During meetings with US senators in Washington this week, Foreign Minister Cho Hyun reiterated concerns among South Koreans over the arrests, the ministry said in a statement.
Meanwhile, Hyundai’s chief executive José Muñoz has said the raid will delay the factory’s opening.
Mr Muñoz told US media that the raid will create “minimum two to three months delay [in opening the factory] because now all these people want to get back”.

Last week, US officials detained 475 people – more than 300 of them South Korean nationals – who they said were working illegally at the battery facility, one of the largest foreign investment projects in Georgia.
LG Energy Solution, which operates the plant with Hyundai, said that many of its employees who were arrested had various types of visas or were under a visa waiver programme.

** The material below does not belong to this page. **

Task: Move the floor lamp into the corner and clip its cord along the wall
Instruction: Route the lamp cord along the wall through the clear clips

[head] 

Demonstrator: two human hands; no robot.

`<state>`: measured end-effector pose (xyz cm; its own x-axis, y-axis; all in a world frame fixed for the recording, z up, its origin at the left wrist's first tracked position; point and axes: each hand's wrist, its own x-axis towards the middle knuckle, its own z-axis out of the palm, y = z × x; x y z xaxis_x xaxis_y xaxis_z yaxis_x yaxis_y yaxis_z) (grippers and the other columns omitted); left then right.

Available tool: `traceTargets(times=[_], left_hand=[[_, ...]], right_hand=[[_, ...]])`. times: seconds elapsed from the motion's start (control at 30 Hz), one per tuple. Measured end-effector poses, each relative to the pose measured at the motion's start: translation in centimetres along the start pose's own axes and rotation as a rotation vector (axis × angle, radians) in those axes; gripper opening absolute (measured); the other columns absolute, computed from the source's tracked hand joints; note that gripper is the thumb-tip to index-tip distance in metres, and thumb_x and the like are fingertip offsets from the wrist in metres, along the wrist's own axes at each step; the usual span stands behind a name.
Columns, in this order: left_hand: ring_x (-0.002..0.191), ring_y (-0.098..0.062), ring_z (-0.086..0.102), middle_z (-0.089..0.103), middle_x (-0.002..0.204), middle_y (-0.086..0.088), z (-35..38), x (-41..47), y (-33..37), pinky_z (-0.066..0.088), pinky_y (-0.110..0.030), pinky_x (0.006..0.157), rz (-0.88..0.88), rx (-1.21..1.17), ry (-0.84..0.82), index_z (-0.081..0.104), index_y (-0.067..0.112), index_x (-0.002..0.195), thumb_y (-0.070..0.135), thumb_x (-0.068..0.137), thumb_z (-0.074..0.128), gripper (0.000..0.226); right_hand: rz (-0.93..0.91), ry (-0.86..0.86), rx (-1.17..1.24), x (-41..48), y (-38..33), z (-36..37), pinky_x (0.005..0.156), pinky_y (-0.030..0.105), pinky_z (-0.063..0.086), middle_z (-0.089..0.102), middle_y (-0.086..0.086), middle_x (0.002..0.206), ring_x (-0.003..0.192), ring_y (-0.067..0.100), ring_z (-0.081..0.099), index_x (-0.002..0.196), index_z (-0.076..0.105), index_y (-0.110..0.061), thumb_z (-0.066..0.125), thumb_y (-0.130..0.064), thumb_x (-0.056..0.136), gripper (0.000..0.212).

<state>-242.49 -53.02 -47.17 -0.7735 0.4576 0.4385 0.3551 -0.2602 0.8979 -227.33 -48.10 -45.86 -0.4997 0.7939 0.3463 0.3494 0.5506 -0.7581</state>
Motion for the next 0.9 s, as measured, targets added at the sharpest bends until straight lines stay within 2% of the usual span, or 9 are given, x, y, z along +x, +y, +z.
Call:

A worker at the plant spoke to the BBC about the panic and confusion during the raid. The employee said the vast majority of the workers detained were mechanics installing production lines at the site, and were employed by a contractor.
South Korea, a close US ally in Asia, has pledged to invest tens of billions of dollars in America, partly to offset tariffs.
Media in the country have described the raid as a “shock,” with the Dong-A Ilbo newspaper warning that it could have “a chilling effect on the activities of our businesses in the United States”.
The Yonhap News Agency published an editorial on Thursday urging the two countries to “cooperate to repair cracks in their alliance”.
The timing of the raid, as the two governments engage in sensitive trade talks, has raised concern in Seoul.
The White House has defended the operation at the Hyundai plant, dismissing concerns that the raid could deter foreign investment.
On Sunday, US President Donald Trump referenced the raid in a social media post and called for foreign companies to hire Americans.
The US government would make it “quickly and legally possible” for foreign firms to bring workers into the country if they respected its immigration laws, Trump said.